BEGIN

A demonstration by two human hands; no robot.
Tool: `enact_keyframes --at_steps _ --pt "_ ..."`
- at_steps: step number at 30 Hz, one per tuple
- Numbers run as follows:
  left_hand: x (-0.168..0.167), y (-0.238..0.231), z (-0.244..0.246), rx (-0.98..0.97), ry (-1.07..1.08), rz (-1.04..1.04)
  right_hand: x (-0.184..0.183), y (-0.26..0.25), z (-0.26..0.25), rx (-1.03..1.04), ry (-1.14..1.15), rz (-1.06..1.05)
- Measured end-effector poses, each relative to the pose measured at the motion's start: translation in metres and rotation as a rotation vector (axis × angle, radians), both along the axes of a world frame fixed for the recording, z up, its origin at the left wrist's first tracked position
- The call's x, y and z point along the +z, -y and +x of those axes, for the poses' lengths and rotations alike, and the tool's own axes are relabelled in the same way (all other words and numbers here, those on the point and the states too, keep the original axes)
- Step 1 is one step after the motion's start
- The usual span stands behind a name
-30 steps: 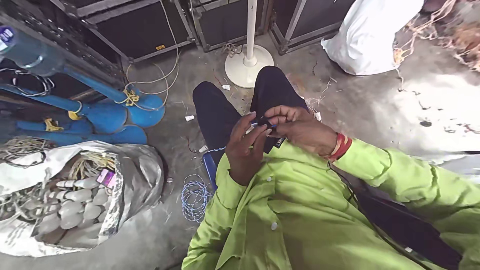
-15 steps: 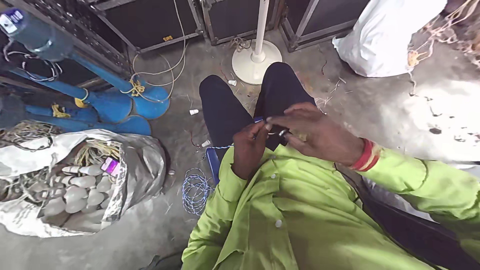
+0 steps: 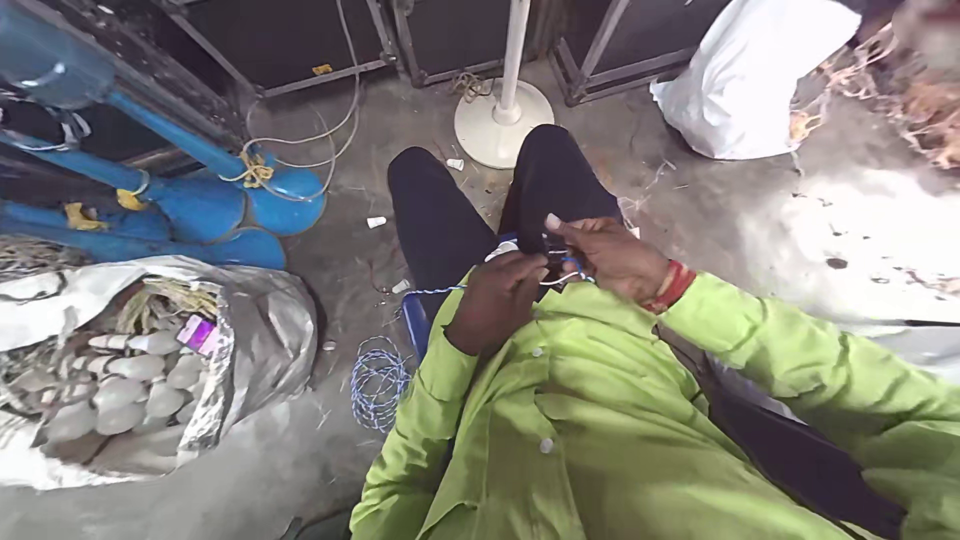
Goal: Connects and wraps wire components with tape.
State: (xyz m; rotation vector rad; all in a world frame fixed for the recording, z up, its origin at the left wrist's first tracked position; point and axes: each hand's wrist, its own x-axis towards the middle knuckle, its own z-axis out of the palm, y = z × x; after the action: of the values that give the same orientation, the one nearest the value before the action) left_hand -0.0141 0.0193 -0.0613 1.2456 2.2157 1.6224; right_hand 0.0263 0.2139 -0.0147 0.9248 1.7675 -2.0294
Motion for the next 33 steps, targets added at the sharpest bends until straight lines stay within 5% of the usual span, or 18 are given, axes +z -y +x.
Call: enact_keyframes --at_steps 3,6,9,13,20,24,28,30,33 --pt "-0.002 -0.008 0.007 0.127 0.057 0.041 0.001 0.001 0.011 0.023 -0.061 0.011" --pt "-0.005 -0.001 0.003 0.129 0.147 0.052 -0.002 -0.015 0.018 0.262 -0.290 -0.067" --pt "-0.008 -0.007 0.005 0.098 0.186 0.075 0.002 -0.021 0.027 0.482 -0.402 0.189" --pt "-0.007 -0.009 0.006 0.146 0.132 0.049 -0.005 -0.003 0.023 0.348 -0.462 0.470" --pt "-0.002 -0.019 0.004 0.228 0.090 -0.015 -0.015 0.010 0.017 0.088 -0.539 0.087" --pt "0.006 -0.039 -0.009 0.243 -0.152 -0.161 -0.009 0.002 -0.012 -0.052 -0.486 0.263" --pt "0.002 -0.073 -0.003 0.093 -0.403 -0.200 -0.018 -0.054 -0.073 0.099 -0.381 1.106" --pt "0.008 -0.086 0.039 -0.003 -0.446 -0.040 -0.009 -0.109 -0.101 0.106 -0.103 1.083" --pt "0.021 -0.085 -0.010 0.108 -0.158 -0.018 0.033 -0.142 -0.122 0.133 -0.396 0.905"
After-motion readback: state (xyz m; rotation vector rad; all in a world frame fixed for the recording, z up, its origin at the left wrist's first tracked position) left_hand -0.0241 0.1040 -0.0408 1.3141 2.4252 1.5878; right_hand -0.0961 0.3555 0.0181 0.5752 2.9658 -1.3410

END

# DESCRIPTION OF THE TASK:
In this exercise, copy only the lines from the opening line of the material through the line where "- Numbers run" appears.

# EXERCISE SOLUTION:
A demonstration by two human hands; no robot.
Tool: `enact_keyframes --at_steps _ --pt "_ ..."`
- at_steps: step number at 30 Hz, one per tuple
- Numbers run as follows:

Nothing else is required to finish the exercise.